First experiment: spectral treatments under shaded conditions
Second experiment: same spectra, heavily shaded light conditions
In the second experiment, we used a newly collected set of fish for a test under identical conditions, except that now, brightness was reduced to the lowest level that was manageable to carry out the experiment (about 0.01% of the surface; stenospectral1: 7.05 × 1016, stenospectral2: 7.05 × 1016, euryspectral: 7.04 × 1016). This involved reducing the light produced by the LEDs electronically, but not below a 6% level, where flickering becomes an issue. Since the red LED was already at a low setting in the euryspectral treatment during the first (shaded) experiment, it could not be lowered more. In order to achieve a low light level we therefore added a cap on top of the light diffuser made of 2 layers of neutral density filter (LEE Filters Nr. 210 0.6 ND) which allowed about 6% of the total light intensity to pass.
Starting from 26 January 2015, each bench received either a euryspectral or stenospectral light condition, which was swapped after each week for 4 weeks. In the stenospectral treatment the two stenospectral alternatives were changed on a daily basis.
Aquaria experimental setup
The two sides of each aquarium were covered with white non-fluorescing, polypropylene sheets (matt/semi-gloss) sprayed with a fine greyish noise pattern (Hybrid Lack, silver-gray RAL 7001—Additional file 2). This was done to provide a noisy background under the (untested) assumption that it would make it harder for the fish to detect copepods by achromatic contrast alone.
When testing two individual fish in a pair of aquaria, we fitted a GoPro Hero 3+ above each tank, providing a full view of the bottom of the aquarium where the fish move about. In the second experiment, the light was too dim for good recordings, requiring infrared illumination (Versiton SAL-30 IR Illuminator 77 LEDS 30 M (100′) 12VDC 1.5A, peak at 844 nm). For this, the cameras were fitted with a dedicated IR lens (Vision Dimension: 2.97 mm Megapixel M12 × 0.5). In order to minimize the unlikely possibility of sensitivity to strong IR, the IR sources were positioned at ground level in the room, oriented upwards, but not into the tanks. The diffuse reflection from the ceiling and walls was just bright enough to obtain good recordings (Additional file 3).

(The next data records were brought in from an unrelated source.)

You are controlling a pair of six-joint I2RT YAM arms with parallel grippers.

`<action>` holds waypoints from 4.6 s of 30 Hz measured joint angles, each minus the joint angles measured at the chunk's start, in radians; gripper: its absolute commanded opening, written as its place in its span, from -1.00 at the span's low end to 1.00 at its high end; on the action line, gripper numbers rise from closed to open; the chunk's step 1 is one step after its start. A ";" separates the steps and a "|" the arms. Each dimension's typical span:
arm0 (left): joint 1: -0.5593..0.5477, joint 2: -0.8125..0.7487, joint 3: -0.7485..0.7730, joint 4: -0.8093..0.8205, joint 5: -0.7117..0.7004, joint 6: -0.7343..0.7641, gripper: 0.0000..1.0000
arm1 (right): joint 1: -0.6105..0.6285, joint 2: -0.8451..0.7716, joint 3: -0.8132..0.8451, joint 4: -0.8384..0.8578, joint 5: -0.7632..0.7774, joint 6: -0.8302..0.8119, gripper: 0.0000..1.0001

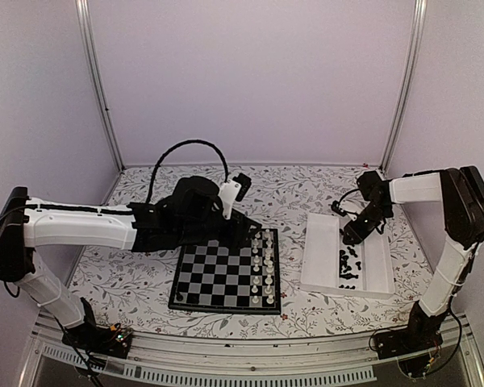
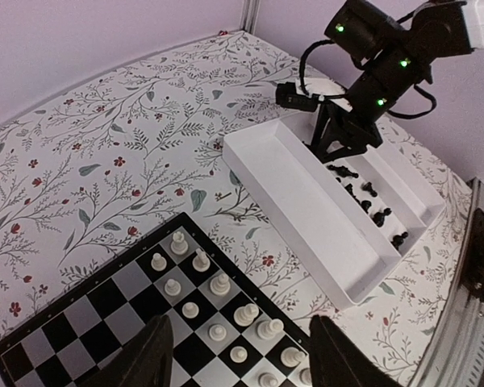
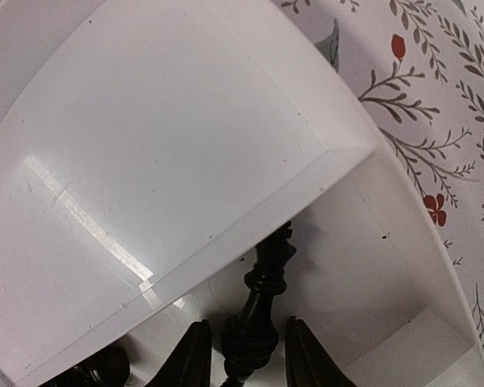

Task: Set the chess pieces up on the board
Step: Pick up the chess piece from the storage box, then place the chess piece on the chessboard.

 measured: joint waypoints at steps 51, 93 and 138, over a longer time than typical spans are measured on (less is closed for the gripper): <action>0.042 0.860 0.791 0.342 0.618 -0.535 -0.13 | -0.053 -0.465 -0.233 -0.007 -0.572 -0.230 -0.81; 0.050 0.812 0.619 0.519 0.615 -0.565 -1.00 | -0.019 -0.383 -0.232 0.050 -0.634 -0.251 -0.72; 0.142 -0.035 0.115 -0.235 0.102 0.006 -1.00 | -0.058 -0.325 -0.227 0.027 -0.312 -0.168 -0.60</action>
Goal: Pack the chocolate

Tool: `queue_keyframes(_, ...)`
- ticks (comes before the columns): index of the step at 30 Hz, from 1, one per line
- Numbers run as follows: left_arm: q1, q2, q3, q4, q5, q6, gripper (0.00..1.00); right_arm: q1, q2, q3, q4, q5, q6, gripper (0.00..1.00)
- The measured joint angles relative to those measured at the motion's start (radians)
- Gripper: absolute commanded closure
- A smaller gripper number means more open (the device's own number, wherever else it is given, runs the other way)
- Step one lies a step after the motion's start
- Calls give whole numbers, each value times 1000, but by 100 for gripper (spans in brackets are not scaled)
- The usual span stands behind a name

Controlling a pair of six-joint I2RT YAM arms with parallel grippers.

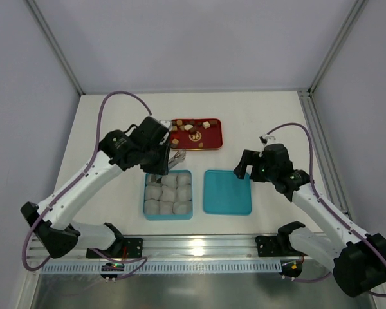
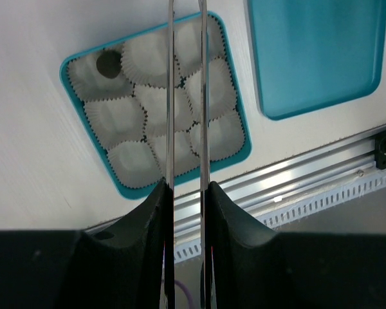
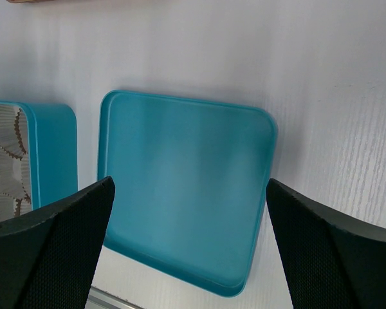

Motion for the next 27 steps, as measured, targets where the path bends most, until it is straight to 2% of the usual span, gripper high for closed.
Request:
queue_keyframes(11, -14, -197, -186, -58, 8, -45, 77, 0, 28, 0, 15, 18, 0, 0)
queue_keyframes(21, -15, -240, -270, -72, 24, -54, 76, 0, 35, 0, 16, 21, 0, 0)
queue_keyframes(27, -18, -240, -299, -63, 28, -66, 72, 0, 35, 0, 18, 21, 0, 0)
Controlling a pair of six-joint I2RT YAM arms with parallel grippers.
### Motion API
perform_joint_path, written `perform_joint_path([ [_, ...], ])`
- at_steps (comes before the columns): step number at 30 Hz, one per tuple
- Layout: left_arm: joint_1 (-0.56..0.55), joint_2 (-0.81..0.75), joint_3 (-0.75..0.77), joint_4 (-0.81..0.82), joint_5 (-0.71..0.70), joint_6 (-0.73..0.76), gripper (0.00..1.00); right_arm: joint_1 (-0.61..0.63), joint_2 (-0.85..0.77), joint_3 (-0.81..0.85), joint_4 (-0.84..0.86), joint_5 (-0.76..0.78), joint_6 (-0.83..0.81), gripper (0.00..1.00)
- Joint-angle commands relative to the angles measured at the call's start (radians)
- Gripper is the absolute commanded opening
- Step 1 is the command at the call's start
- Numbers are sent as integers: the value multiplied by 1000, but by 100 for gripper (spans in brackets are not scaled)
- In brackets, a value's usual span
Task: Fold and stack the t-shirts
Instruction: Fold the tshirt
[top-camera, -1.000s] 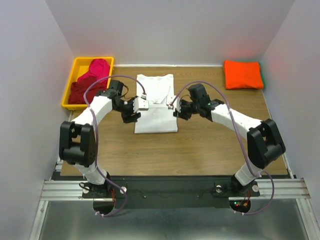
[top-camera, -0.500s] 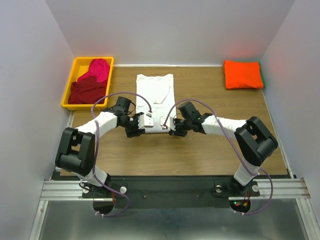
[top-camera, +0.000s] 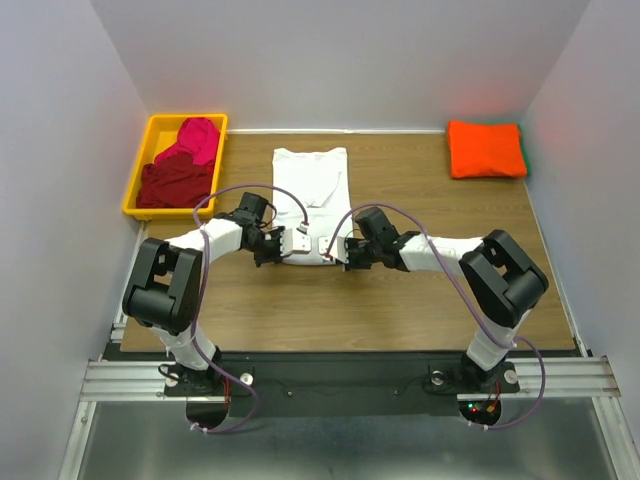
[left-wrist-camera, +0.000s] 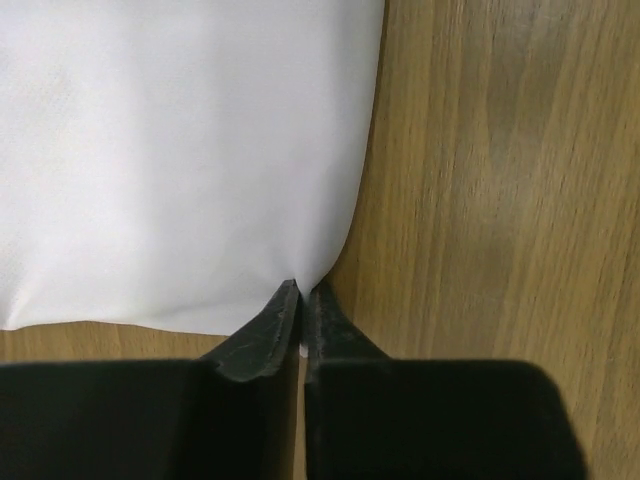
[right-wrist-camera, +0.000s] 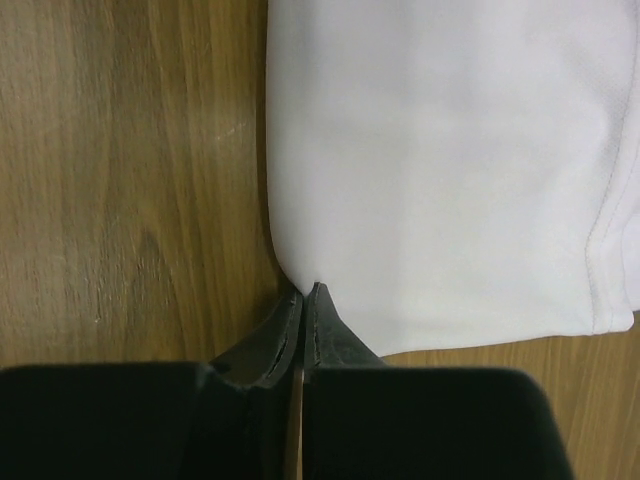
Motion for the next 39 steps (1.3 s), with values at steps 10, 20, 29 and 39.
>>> perform_joint_path([
  [10,-212,-49,5,-143,53,-38,0,4,-311,-208,-217,11,109,1],
  [20,-246,-218,149,-394,85,-159,0,4,-586,-124,-458,-11,260,1],
  [29,-248,-303,259,-460,67,-222,0,4,-660,8,-562,32,289,0],
  [39,-326,-471,190,-596,126,-231,0,6,-791,67,-831,-173,309,1],
])
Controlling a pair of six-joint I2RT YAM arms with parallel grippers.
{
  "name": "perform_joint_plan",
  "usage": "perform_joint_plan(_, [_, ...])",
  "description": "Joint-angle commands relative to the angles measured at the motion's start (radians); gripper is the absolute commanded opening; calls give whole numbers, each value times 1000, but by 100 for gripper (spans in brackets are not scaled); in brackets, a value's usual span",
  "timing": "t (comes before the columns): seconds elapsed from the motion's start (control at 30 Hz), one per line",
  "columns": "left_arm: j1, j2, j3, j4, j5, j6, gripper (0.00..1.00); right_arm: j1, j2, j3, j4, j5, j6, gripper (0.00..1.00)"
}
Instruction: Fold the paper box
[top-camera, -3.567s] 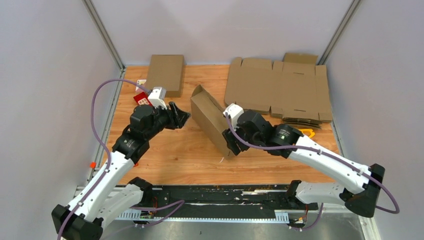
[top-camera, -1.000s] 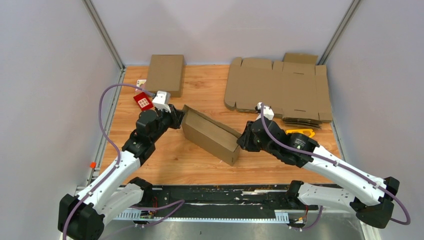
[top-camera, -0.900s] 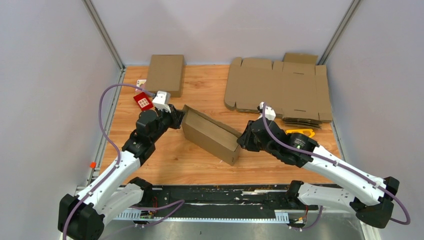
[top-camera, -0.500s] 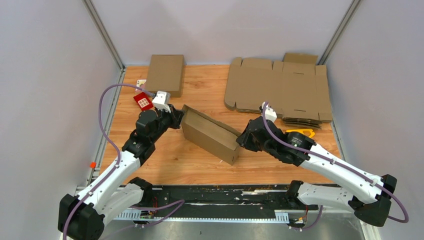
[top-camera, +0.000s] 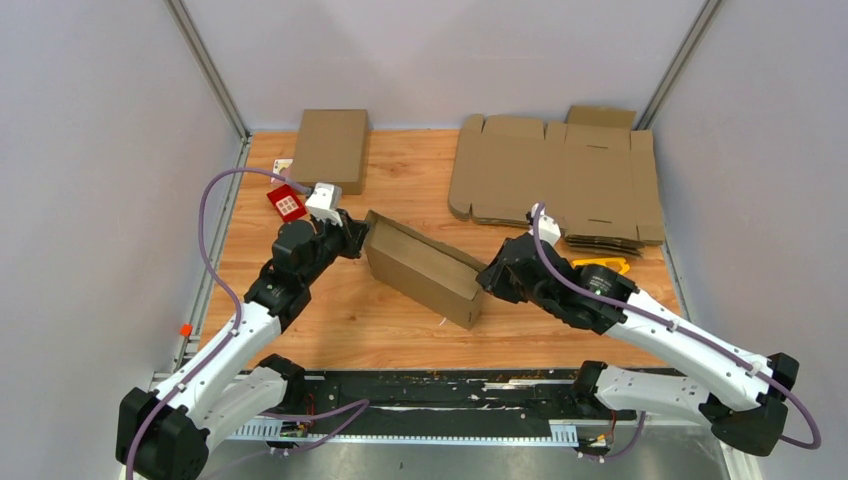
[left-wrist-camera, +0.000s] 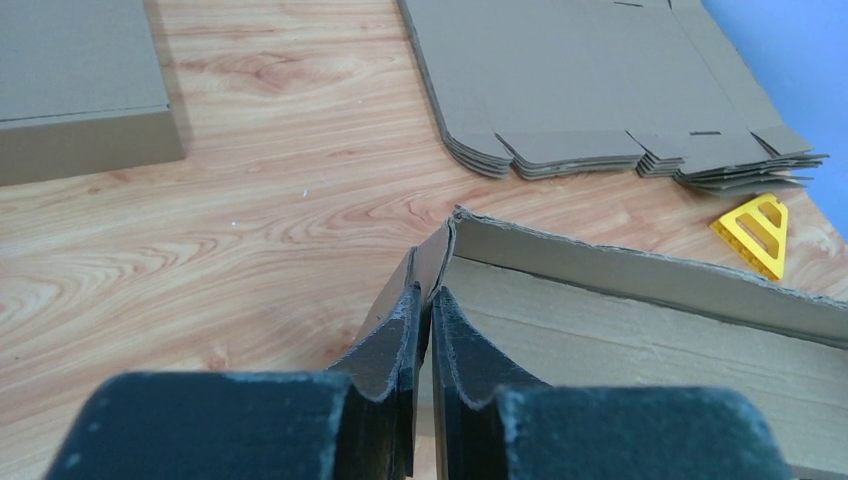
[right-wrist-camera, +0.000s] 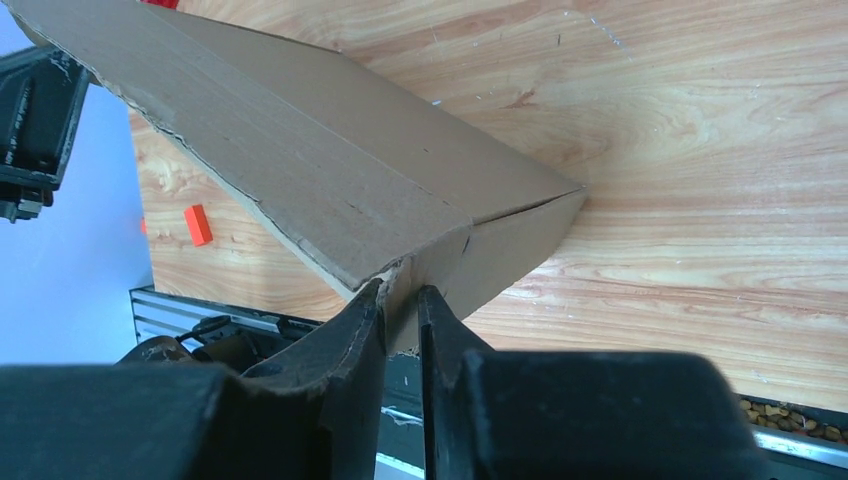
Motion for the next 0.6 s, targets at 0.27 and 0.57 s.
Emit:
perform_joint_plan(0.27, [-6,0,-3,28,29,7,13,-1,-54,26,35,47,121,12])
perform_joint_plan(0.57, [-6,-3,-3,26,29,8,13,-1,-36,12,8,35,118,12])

Fish habituation and testing
Prior to the start of the experiment, fish were familiarized with the pipette that was used to provide copepods: UKH frequently inserted the pipette into the aquaria several times a day during the pre-experimental weeks. In the beginning, the pipettes contained defrosted Mysis shrimp (Aki Frost GmbH) which were released into the aquarium (3–4 Mysis per insertion). As soon as no flight response was observed anymore, seawater was delivered instead of food. This procedure made sure that the appearance of a pipette triggered positive anticipation without guaranteeing food.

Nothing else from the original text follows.